DenisNosnitsin1970 commented 6 years ago

Please, no ethiopisn terms. We should find a neutral English term, even if it is not perfect at the end (but I would look for the most general, since there are several types of mahdärs, not all of them are "two-parts"). Similar devices are used in other manuscript cultures around (if you think of the Sudanic unbound Qurans etc.).

larkvi commented 6 years ago

I have not had enough time to really follow up on this, but I have looked a bit more closely, and I think there is a better answer. LoB defines slipcase in a way that specifically and exclusively refers to the type of case that is commonly understood by that term (example), effectively excluding types of cases, like mahdars, where the book slips in, but does not have that specific form. However, there is another term, short-edge opening satchels, which specifically describes this general format of case, even explaining the use of it being hung on the wall.

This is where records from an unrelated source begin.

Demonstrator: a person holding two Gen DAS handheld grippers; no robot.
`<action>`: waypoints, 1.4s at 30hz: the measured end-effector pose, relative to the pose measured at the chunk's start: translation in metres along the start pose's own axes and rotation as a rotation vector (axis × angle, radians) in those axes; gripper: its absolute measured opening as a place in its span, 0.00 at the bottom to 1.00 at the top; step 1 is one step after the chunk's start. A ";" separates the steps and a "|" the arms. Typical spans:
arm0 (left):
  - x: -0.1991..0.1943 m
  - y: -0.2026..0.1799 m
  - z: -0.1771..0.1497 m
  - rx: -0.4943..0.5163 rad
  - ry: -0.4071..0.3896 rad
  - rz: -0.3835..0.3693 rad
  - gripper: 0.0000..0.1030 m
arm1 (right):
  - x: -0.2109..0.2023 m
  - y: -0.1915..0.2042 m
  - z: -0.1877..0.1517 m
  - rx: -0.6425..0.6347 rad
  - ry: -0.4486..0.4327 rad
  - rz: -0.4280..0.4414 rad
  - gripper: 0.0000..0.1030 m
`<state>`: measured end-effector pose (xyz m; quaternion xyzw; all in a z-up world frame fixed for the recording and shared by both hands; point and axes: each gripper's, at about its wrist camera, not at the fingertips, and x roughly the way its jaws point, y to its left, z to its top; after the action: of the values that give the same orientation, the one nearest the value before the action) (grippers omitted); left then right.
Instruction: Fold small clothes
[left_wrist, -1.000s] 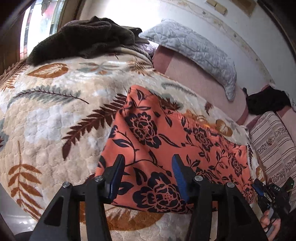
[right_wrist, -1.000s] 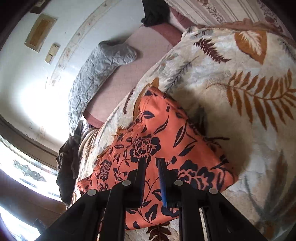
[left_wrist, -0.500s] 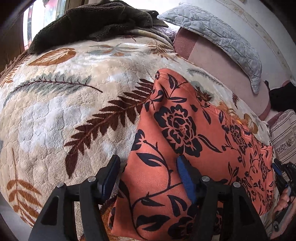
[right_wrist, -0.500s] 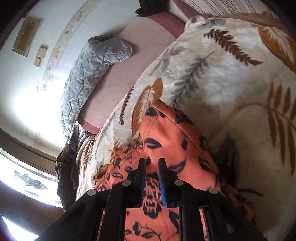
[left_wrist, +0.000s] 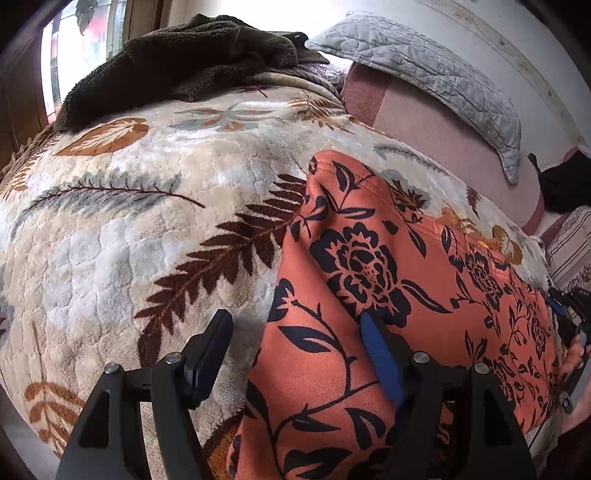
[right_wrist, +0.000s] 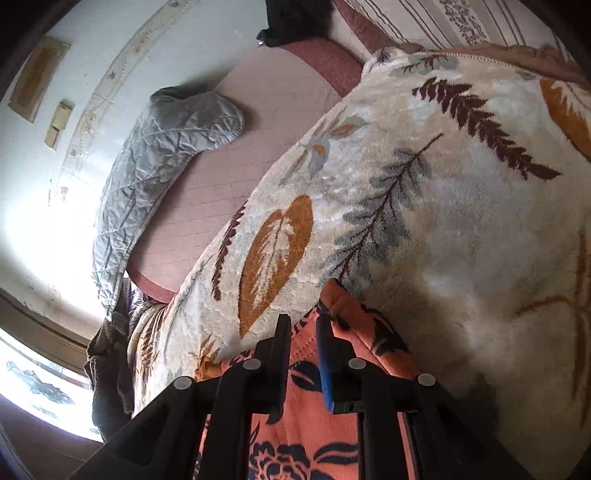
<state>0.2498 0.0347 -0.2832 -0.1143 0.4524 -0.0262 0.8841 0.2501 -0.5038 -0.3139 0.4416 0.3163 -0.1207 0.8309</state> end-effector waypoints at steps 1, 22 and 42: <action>-0.006 0.002 0.000 -0.009 -0.022 -0.001 0.71 | -0.010 0.002 -0.004 -0.014 -0.001 0.006 0.16; -0.036 0.014 -0.011 -0.004 -0.053 -0.025 0.72 | -0.129 -0.055 -0.123 0.197 0.106 0.142 0.76; -0.004 0.012 -0.005 -0.042 0.051 -0.024 0.76 | -0.071 -0.083 -0.114 0.384 0.038 0.089 0.22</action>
<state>0.2432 0.0461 -0.2858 -0.1375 0.4740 -0.0301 0.8692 0.1075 -0.4646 -0.3699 0.6079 0.2831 -0.1339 0.7297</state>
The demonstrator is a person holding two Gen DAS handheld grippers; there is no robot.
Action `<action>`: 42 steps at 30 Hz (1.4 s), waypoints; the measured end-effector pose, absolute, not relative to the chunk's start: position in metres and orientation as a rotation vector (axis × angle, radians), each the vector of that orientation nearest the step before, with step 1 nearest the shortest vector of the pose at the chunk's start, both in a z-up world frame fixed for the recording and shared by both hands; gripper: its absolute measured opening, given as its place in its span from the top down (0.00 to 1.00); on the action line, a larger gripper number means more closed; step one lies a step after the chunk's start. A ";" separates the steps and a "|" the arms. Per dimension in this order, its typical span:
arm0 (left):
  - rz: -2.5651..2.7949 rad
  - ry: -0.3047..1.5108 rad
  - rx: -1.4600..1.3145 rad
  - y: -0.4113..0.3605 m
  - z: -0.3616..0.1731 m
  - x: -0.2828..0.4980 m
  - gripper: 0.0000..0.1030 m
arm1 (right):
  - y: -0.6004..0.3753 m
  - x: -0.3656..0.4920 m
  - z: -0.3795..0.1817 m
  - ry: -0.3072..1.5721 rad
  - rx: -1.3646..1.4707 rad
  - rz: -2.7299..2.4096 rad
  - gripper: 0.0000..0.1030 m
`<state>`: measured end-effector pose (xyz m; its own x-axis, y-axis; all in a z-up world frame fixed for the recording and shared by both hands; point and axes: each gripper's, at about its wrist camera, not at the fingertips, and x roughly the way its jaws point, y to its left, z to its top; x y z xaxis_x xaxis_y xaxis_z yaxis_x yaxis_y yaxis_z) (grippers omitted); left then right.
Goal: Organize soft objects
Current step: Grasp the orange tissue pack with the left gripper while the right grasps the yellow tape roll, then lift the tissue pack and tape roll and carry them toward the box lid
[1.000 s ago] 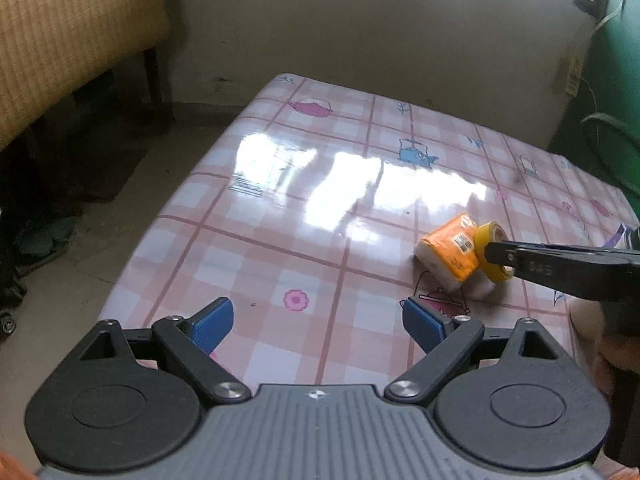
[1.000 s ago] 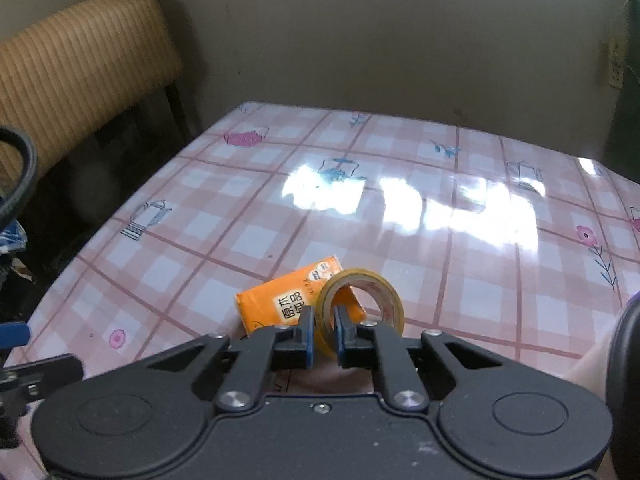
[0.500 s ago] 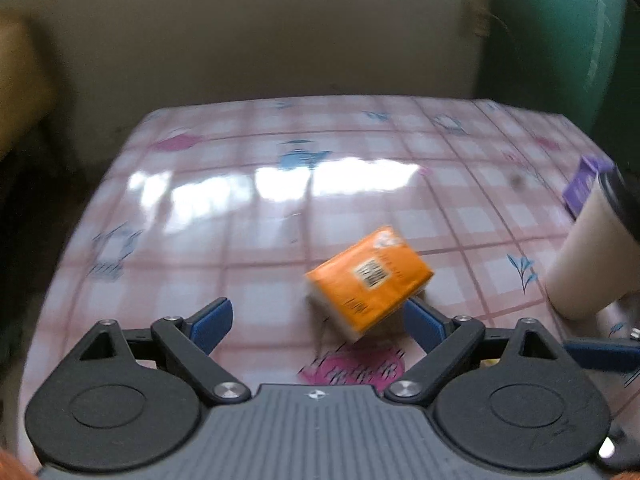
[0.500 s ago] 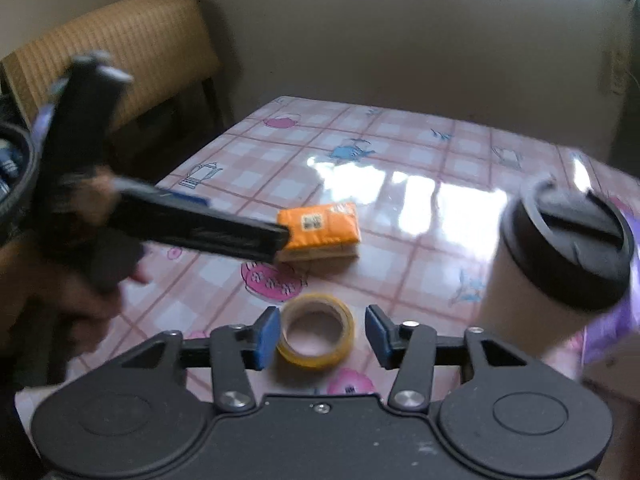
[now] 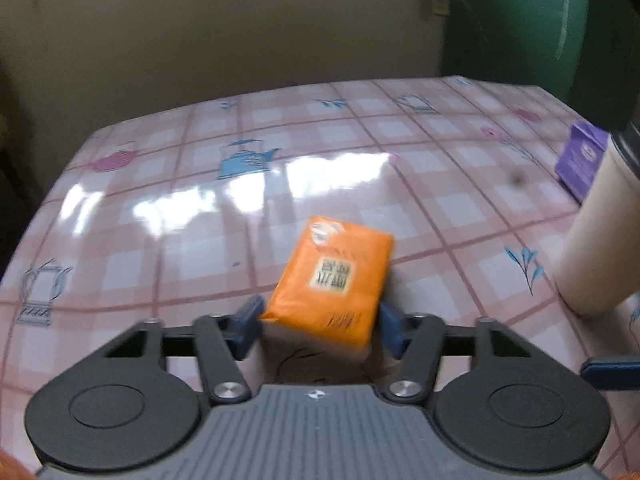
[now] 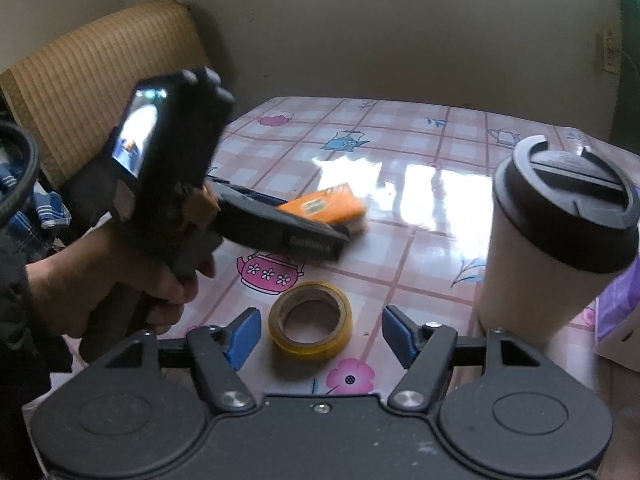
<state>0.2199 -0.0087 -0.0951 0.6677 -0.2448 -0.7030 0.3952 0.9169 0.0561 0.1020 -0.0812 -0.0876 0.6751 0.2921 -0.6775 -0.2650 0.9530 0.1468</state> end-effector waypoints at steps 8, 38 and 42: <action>-0.198 0.786 0.095 0.035 -0.077 0.185 0.47 | -0.068 0.121 -0.100 0.803 0.029 0.335 0.16; -0.016 0.732 0.043 0.043 -0.035 0.141 0.50 | -0.061 0.124 -0.057 0.691 0.022 0.265 0.31; 0.001 0.707 0.003 0.045 -0.004 0.136 0.50 | -0.064 0.124 -0.025 0.645 0.028 0.259 0.31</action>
<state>0.1363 0.0448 -0.0043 0.7602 0.0018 -0.6497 0.0003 1.0000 0.0031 0.1240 -0.0638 -0.0248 0.7680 0.2467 -0.5910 -0.2296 0.9675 0.1056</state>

As to it being binding/decoDesc, I strongly advise against this use, as I believe it will create problems for people searching the data, since it breaks the logical discoverability of the information (the decorative description will have junk data about non-binding, non-decorative elements). It also sets bad precedent for other objects that are archived under the same shelf number / boxed together, as sometimes happens. I have seen loose sheets of other manuscripts archived under the same number through simple insertion, (clearly not bound together in any way that we would normally understand the term). I have also seen various objects stored with manuscripts that have never been bound with them (in one case, an old, but very decorative box that it was stored in, but which was not created for it). I think it also proves problematic where the box, even if created specifically for the manuscript, has a completely separate set of decoration from the boards, as in this Burmese example. I strongly advise using the existing TEI structure of msDesc/physDesc/objectDesc in order to describe objects which are not integral to the manuscript, including chemises and cases.